- _Data extracts_

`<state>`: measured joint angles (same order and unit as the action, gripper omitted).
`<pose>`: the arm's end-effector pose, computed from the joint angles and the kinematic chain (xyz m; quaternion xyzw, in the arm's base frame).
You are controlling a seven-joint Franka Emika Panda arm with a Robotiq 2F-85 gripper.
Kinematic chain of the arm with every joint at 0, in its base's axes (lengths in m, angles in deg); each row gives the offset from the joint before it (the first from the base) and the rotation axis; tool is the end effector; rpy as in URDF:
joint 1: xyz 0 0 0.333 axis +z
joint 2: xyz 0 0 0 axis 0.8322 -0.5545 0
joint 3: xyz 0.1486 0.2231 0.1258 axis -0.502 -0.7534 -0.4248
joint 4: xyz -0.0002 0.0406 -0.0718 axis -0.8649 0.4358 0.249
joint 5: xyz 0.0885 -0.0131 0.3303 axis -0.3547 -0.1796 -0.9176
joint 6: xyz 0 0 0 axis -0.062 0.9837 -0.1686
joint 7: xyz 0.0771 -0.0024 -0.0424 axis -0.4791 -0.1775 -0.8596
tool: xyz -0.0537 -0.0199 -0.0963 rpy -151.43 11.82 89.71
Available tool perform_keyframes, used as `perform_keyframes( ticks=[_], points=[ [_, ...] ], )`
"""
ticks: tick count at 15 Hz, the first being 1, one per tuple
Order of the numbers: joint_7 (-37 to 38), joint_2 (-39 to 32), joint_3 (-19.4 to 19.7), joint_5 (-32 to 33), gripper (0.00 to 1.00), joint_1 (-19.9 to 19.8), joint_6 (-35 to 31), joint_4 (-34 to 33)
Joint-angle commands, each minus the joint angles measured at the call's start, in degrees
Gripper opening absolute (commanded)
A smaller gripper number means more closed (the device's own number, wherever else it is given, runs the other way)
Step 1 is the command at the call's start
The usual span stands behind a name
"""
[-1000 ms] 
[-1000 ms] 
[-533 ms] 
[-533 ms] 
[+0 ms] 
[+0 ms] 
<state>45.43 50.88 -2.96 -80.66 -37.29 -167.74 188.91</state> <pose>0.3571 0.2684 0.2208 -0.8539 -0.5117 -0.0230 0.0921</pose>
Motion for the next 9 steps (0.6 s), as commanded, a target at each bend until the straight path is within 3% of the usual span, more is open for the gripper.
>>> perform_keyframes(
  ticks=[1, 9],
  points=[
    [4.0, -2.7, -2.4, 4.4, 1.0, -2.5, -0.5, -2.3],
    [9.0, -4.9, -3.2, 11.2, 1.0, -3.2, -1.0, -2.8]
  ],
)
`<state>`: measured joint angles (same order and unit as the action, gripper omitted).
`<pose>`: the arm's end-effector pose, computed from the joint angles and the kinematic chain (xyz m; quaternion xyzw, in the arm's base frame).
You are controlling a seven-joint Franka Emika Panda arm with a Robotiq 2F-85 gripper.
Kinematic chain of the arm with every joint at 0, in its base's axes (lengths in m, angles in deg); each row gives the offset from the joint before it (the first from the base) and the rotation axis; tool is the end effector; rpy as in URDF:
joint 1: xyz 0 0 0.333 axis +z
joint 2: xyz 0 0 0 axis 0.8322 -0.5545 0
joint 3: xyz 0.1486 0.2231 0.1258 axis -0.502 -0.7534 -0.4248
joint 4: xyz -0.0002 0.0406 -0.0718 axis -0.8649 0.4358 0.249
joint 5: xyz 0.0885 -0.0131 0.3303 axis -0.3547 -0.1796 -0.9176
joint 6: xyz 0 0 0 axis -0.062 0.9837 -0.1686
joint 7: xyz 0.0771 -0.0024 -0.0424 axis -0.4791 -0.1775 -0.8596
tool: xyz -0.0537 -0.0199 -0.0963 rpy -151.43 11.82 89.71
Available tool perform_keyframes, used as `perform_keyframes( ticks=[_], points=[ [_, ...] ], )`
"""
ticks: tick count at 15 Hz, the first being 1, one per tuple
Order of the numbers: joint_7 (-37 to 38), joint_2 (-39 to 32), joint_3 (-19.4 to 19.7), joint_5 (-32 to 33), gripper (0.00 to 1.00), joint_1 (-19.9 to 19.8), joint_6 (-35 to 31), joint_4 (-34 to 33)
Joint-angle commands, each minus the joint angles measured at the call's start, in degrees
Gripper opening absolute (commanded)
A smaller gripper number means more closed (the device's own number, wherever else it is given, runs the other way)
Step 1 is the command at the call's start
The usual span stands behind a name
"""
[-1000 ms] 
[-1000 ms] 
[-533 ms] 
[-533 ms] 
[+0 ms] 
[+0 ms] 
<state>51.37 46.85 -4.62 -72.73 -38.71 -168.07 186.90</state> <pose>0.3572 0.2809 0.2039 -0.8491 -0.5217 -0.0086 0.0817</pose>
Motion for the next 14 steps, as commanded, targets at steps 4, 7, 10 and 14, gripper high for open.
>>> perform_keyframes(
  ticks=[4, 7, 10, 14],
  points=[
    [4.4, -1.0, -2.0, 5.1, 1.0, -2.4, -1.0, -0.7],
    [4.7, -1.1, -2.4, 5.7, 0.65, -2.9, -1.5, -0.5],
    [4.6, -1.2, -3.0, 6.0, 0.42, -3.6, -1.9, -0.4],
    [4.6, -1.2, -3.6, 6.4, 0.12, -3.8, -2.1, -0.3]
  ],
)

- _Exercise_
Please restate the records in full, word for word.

- _Finished task_
`<state>`: measured joint angles (same order and unit as the action, gripper omitted).
`<pose>`: the arm's end-effector pose, computed from the joint angles and the kinematic chain (xyz m; quaternion xyzw, in the arm's base frame).
You are controlling a seven-joint Franka Emika Panda arm with a Robotiq 2F-85 gripper.
Kinematic chain of the arm with every joint at 0, in its base's axes (lengths in m, angles in deg); each row gives the offset from the joint before it (the first from the base) and the rotation axis; tool is the end effector; rpy as in URDF:
joint 1: xyz 0 0 0.333 axis +z
joint 2: xyz 0 0 0 axis 0.8322 -0.5545 0
joint 3: xyz 0.1486 0.2231 0.1258 axis -0.502 -0.7534 -0.4248
joint 4: xyz -0.0002 0.0406 -0.0718 axis -0.8649 0.4358 0.249
joint 5: xyz 0.0885 -0.0131 0.3303 axis -0.3547 -0.1796 -0.9176
joint 6: xyz 0 0 0 axis -0.062 0.9837 -0.1686
joint 7: xyz 0.0771 -0.0024 -0.0424 axis -0.4791 -0.1775 -0.8596
tool: xyz -0.0537 -0.0199 -0.0963 rpy -151.43 11.82 89.71
Available tool perform_keyframes, used as `perform_keyframes( ticks=[_], points=[ [_, ...] ], )`
"""
ticks: tick count at 15 Hz, the first being 1, one per tuple
Order of the numbers: joint_7 (-37 to 38), joint_2 (-39 to 32), joint_3 (-19.4 to 19.7), joint_5 (-32 to 33), gripper (0.00 to 1.00), joint_1 (-19.9 to 19.8), joint_6 (-35 to 31), joint_4 (-34 to 33)
Joint-angle commands, each minus the joint angles measured at the call's start, in degrees
Gripper opening absolute (commanded)
A smaller gripper number means more closed (the device's own number, wherever else it is given, runs the other way)
Step 1 is the command at the call's start
The usual span stands behind a name
"""
[-1000 ms] 
[-1000 ms] 
[-533 ms] 
[-533 ms] 
[+0 ms] 
[+0 ms] 
<state>45.43 50.88 -2.96 -80.66 -37.29 -167.74 188.91</state> <pose>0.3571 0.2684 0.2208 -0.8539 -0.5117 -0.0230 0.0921</pose>
Motion for the next 9 steps (0.6 s), as commanded, a target at each bend until the straight path is within 3% of the usual span, more is open for the gripper.
>>> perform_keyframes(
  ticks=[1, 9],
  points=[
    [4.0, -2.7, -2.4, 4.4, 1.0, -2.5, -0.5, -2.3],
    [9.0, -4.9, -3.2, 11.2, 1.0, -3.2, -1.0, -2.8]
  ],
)
`<state>`: measured joint angles (same order and unit as the action, gripper omitted).
`<pose>`: the arm's end-effector pose, computed from the joint angles and the kinematic chain (xyz m; quaternion xyzw, in the arm's base frame).
You are controlling a seven-joint Franka Emika Panda arm with a Robotiq 2F-85 gripper.
Kinematic chain of the arm with every joint at 0, in its base's axes (lengths in m, angles in deg); each row gives the offset from the joint before it (the first from the base) and the rotation axis; tool is the end effector; rpy as in URDF:
joint 1: xyz 0 0 0.333 axis +z
joint 2: xyz 0 0 0 axis 0.8322 -0.5545 0
joint 3: xyz 0.1486 0.2231 0.1258 axis -0.502 -0.7534 -0.4248
joint 4: xyz -0.0002 0.0406 -0.0718 axis -0.8649 0.4358 0.249
joint 5: xyz 0.0885 -0.0131 0.3303 axis -0.3547 -0.1796 -0.9176
joint 6: xyz 0 0 0 axis -0.062 0.9837 -0.1686
joint 7: xyz 0.0771 -0.0024 -0.0424 axis -0.4791 -0.1775 -0.8596
tool: xyz -0.0537 -0.0199 -0.0963 rpy -151.43 11.82 89.71
Available tool perform_keyframes, used as `perform_keyframes( ticks=[_], points=[ [_, ...] ], )`
"""
ticks: tick count at 15 Hz, the first being 1, one per tuple
Order of the numbers: joint_7 (-37 to 38), joint_2 (-39 to 32), joint_3 (-19.4 to 19.7), joint_5 (-32 to 33), gripper (0.00 to 1.00), joint_1 (-19.9 to 19.8), joint_6 (-35 to 31), joint_4 (-34 to 33)
Joint-angle commands, each minus the joint angles measured at the call's start, in degrees
Gripper opening absolute (commanded)
A smaller gripper number means more closed (the device's own number, wherever else it is given, runs the other way)
Step 1 is the command at the call's start
The usual span stands behind a name
"""
[-1000 ms] 
[-1000 ms] 
[-533 ms] 
[-533 ms] 
[+0 ms] 
[+0 ms] 
<state>51.37 46.85 -4.62 -72.73 -38.71 -168.07 186.90</state> <pose>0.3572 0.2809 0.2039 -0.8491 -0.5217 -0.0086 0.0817</pose>
Motion for the next 14 steps, as commanded, targets at steps 4, 7, 10 and 14, gripper high for open.
>>> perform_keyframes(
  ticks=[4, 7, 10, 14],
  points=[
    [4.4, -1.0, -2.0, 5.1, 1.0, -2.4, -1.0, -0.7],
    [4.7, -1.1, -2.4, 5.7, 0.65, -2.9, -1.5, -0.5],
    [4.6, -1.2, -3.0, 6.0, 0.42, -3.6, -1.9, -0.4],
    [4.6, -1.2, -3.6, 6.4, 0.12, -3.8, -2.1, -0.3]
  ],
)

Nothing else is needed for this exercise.